ARTICLES OF INCORPORATION OF MERCY REFUGEES HOUSE
The undersigned, for the purpose of forming a corporation under the nonprofit laws of the State of Washington (RCW 24.03), hereby adopts the following Articles of Incorporation:
The name of the corporation (“Corporation”) shall be “MERCY REFUGEES HOUSE”
The term of existence shall be perpetual.
General Purpose: The purpose for which the corporation is organized is to operate as a nonprofit corporation. The Corporation is not organized for the private gain of any person and shall not carry on any other activities not permitted to be carried on by: (a) a corporation exempt from federal income tax under Section 501(c)(3) of the Internal Revenue Code of 1954 (or the corresponding provision of any future United States Internal Revenue Law); (b) a corporation, contributions to which are deductible under Section 170(c)(2) of the Internal Revenue Code of 1954 (or the corresponding provision of any future United States Internal Revenue Law); or (c) a corporation under the Washington Nonprofit Corporation Act (RCW 24.03). The corporation is an independent entity and has no affiliation to any political or religious associations. The corporation is an international organization and may have representatives and bureaus in all countries.
Specific Purpose: The Corporation is aiming to support refugees all over the globe regardless of race, ethnicity, religion, political association, gender, sexual orientation, or disability. The initial effort shall be focused on refugees who have been imprisoned or tortured, however, other refugees who have left their countries due to religious, gender, or various discriminations will also benefit from the mid-term and long-term goals and objectives set by the corporation.
The specific purposes of the corporation are divided into the following categories:
Short-term purposes: Assist in reducing refugees’ financial problems from the start of their asylum-seeking process.

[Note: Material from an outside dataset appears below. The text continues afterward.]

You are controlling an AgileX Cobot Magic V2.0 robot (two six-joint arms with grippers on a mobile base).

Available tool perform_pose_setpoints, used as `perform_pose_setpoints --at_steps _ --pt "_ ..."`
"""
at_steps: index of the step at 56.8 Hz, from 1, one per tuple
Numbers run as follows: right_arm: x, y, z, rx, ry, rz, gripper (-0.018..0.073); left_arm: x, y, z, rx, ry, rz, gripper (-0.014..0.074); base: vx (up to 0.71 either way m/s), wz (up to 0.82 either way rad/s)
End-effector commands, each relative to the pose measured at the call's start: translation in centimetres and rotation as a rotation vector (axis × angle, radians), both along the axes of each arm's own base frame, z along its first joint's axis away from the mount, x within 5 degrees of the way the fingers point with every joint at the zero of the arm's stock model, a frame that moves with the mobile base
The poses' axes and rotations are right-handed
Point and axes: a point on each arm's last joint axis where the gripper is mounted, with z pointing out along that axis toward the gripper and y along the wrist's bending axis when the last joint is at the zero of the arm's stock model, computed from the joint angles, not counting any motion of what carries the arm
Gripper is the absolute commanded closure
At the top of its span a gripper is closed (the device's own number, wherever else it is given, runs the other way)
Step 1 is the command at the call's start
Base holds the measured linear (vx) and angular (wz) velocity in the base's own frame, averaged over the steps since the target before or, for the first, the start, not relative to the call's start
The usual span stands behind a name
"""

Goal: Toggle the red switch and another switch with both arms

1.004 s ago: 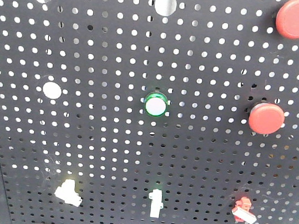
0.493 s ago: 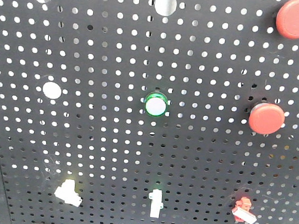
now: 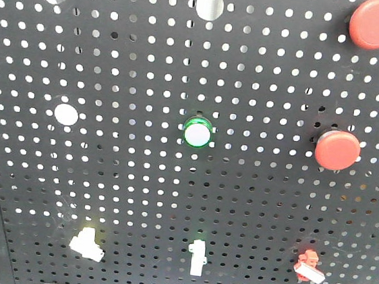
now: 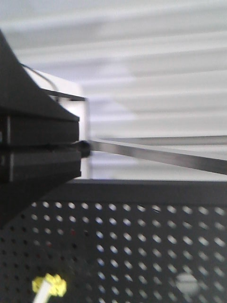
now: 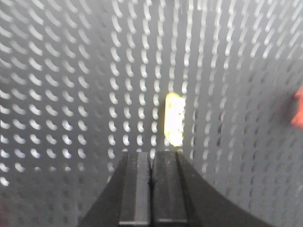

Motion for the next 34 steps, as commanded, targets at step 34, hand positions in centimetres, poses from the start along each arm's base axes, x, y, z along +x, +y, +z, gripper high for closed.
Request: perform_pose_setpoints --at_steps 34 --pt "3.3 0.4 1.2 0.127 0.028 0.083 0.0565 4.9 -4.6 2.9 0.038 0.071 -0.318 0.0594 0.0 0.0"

Mid-term purposes: Assist in resolving the bureaucratic problems of the refugees, expedite the process of dealing with their case, and find appropriate sources of income and employment suitable for the asylum-seeking periods.
Long-term purposes: Assist in supporting the capabilities of the asylum-seekers after their transfer to a third country, and facilitate their transition to becoming permanent residence.
The Corporation may therefore seek, apply for, and receive donations, grants, loans, and other funding from individuals, organizations, corporations, government agencies, and others to support and conduct, in any manner, any lawful activities in furtherance of these charitable, scientific, and educational purposes.
CONFLICT OF INTEREST
The Executive Committee is obliged recommend and submit a budget for expenditures to be reviewed by the Board of Trustees three months prior to the end of a fiscal year, and to present the annual report of the previous year a maximum two months after the finishing of the fiscal year.
In the case of a kinship relation between one of the members of the Board of Trustees and a member of the Executive Committee, or a member of the Executive Committee and one of the executive managers, a conflict of interest will be deemed to exist. In such a case, effected members are to make known their association to the involved committees and immediately recuse themselves from voting decisions. Such affected members will not be entitled to vote, or otherwise influence any decisions favoring the position of another relative.
Refugees who are members of the Board of Trustees or Executive Committee of the Corporation shall not be entitled to make decisions about the salaries of the members of the Board of Trustees, members of Executive Committee or any other staff and executives of the Corporation because of the deemed conflict of interest. However, such persons are authorized to take decisions on the subject of financial assistance for other refugees who do not hold decision-making and executive positions with the Corporation.
BOARD OF TRUSTEES & BOARD OF EXECUTIVE COMMITTEES
Officers: The Corporation shall have a Board of Trustees and executive committees.
In the event of the dissolution of the Corporation, the net assets are to be distributed as follows: to organizations of similar purposes, as determined by the Board of Directors, which have established tax-exempt status under section 501(c)(3) of the Internal Revenue Code of 1954 (or the corresponding provision of any future United States Internal Revenue Law).
Other miscellaneous matters not set out in the articles of incorporation shall be dealt with in accordance with the rules and provisions laid out by the United States.